How We Work

BLOODPAC’s 82+ consortium members collaborate through working groups to tackle key industry challenges. These groups focus on generating evidence to advance technology, engaging stakeholders, and accelerating regulatory approvals. Each group is co-chaired by dedicated leaders committed to achieving impactful results.

BLOODPAC Working Groups

BLOODPAC PORTAL

  • The Data Science Working Group is focused on advancing the BLOODPAC Portal as a trusted, collaborative platform for storing, sharing, and analyzing liquid biopsy datasets and related publications. Through cross-disciplinary collaboration, the group drives data-driven insights to accelerate research and improve patient outcomes. Learn more.

EVIDENCE GENERATION

  • The bTMB Analytical Validation Working Group was established by BLOODPAC, in collaboration with Friends of Cancer Research, to support the development of best practices for analytically validating blood-based tumor mutational burden (bTMB) tests. With a range of assay designs in development, the group aims to increase standardization while recognizing the need for flexible, test-specific approaches. Its goal is to provide a foundational framework to guide developers as they design and validate bTMB assays for solid tumors. Learn more.

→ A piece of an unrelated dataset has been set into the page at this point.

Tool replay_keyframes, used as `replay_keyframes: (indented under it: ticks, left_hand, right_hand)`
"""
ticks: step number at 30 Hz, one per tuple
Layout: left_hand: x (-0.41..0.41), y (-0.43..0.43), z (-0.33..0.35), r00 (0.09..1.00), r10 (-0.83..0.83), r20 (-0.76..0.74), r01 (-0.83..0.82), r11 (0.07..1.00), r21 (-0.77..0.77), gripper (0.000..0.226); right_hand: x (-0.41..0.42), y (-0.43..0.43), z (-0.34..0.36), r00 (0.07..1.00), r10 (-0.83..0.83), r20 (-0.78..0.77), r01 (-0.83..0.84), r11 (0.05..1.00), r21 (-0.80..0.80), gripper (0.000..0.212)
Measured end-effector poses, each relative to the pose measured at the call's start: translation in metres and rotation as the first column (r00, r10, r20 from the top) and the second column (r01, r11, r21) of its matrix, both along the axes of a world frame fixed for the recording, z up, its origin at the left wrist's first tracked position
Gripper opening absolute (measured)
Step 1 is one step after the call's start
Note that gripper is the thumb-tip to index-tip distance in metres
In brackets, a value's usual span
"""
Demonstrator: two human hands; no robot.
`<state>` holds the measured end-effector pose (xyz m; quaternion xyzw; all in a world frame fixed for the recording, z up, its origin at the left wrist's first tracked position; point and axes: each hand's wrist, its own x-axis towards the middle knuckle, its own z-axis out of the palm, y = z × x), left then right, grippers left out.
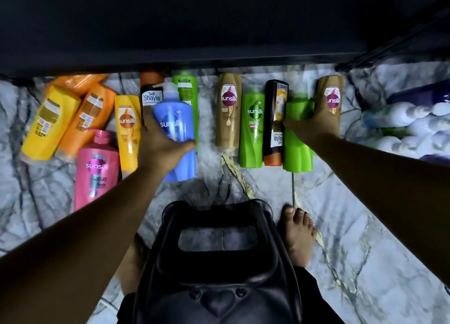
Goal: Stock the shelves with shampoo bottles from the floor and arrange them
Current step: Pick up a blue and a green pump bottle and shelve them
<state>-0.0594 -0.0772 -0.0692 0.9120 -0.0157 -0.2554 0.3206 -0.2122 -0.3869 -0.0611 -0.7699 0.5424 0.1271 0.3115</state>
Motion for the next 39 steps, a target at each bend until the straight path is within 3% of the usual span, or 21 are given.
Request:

  • The Brain Tumor Working Group is focused on advancing liquid biopsy for primary brain tumors, with an initial emphasis on cerebrospinal fluid (CSF) ctDNA genomic profiling. The group’s initial project brought together experts from clinical neuro-oncology, academia, and industry to identify key preanalytical variables and support the development of a CSF dataset within the BLOODPAC Data Commons. Its long-term goal is to enable routine clinical use of liquid biopsy for brain tumors. This working group has been put on hold and is not currently accepting new members.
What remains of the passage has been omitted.